BRIEF = Every line of the data below that holds the string "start" needs to be reported.

[[ INFORMATION SUPPLIED open ]]

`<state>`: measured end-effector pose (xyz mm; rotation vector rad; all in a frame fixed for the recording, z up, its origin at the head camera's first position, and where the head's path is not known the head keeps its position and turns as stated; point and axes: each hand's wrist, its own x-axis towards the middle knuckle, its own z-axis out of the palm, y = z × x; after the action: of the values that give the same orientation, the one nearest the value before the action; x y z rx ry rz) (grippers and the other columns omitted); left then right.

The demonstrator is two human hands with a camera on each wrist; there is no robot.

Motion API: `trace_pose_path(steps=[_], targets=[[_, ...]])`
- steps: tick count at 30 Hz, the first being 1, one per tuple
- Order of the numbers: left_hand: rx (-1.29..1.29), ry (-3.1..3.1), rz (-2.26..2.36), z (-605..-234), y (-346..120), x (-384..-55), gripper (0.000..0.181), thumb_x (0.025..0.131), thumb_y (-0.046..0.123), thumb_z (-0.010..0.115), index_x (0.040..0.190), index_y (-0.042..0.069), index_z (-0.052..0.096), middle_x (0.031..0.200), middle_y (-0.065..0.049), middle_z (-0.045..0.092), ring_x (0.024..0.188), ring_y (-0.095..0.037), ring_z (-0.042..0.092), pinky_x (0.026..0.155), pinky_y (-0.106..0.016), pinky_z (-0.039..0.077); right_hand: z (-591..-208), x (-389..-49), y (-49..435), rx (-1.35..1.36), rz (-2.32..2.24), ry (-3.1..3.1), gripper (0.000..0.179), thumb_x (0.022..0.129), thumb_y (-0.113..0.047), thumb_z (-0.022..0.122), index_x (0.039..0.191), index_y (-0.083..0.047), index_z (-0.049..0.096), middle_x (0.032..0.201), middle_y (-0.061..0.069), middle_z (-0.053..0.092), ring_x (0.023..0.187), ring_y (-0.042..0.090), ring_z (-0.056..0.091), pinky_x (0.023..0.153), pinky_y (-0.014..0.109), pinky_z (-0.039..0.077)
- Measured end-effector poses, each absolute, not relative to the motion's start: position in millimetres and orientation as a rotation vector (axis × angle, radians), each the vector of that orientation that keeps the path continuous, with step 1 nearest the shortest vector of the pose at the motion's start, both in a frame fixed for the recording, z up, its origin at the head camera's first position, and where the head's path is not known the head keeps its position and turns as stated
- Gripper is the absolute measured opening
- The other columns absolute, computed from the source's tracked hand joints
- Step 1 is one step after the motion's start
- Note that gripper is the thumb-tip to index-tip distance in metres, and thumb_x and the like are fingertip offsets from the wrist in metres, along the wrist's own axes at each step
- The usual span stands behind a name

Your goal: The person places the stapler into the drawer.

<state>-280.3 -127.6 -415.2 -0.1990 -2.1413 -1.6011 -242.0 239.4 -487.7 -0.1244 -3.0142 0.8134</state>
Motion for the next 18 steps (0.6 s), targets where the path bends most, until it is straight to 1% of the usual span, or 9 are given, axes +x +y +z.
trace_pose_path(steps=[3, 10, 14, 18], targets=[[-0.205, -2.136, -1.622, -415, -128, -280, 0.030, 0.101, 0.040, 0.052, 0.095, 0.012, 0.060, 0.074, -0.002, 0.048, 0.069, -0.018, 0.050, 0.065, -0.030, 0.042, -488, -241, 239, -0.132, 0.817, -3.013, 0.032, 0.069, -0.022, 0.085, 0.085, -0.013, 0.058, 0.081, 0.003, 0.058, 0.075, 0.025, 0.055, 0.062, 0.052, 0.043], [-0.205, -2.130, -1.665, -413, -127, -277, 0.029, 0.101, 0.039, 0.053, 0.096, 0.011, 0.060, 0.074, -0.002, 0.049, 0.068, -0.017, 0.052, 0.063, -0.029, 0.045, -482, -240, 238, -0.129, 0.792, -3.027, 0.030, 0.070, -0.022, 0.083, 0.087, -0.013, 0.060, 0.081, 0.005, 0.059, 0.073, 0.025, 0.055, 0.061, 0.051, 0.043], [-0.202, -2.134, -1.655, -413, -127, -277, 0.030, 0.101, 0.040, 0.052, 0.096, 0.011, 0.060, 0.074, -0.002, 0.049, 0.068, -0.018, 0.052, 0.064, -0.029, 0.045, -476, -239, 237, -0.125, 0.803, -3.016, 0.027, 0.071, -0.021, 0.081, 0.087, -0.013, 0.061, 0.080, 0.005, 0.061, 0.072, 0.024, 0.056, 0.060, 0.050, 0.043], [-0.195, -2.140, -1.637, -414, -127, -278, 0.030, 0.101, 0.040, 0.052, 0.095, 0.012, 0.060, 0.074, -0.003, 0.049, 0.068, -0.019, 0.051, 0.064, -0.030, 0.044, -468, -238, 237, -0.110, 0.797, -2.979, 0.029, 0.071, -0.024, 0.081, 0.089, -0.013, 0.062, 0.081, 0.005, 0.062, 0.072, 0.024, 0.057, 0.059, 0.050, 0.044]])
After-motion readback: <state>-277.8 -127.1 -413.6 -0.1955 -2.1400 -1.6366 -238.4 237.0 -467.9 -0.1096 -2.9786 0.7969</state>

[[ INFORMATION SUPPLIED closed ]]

SOLUTION TO THIS EXERCISE =
- Measured end-effector poses, each absolute, not relative to the motion's start: position in millimetres and orientation as a rotation vector (axis × angle, radians), each the vector of that orientation that keeps the path continuous, with step 1 nearest the shortest vector of the pose at the motion's start, both in a frame fixed for the recording, z up, its origin at the head camera's first position, and where the head's path is not known the head keeps its position and turns as stated
- Step 1 is one step after the motion's start

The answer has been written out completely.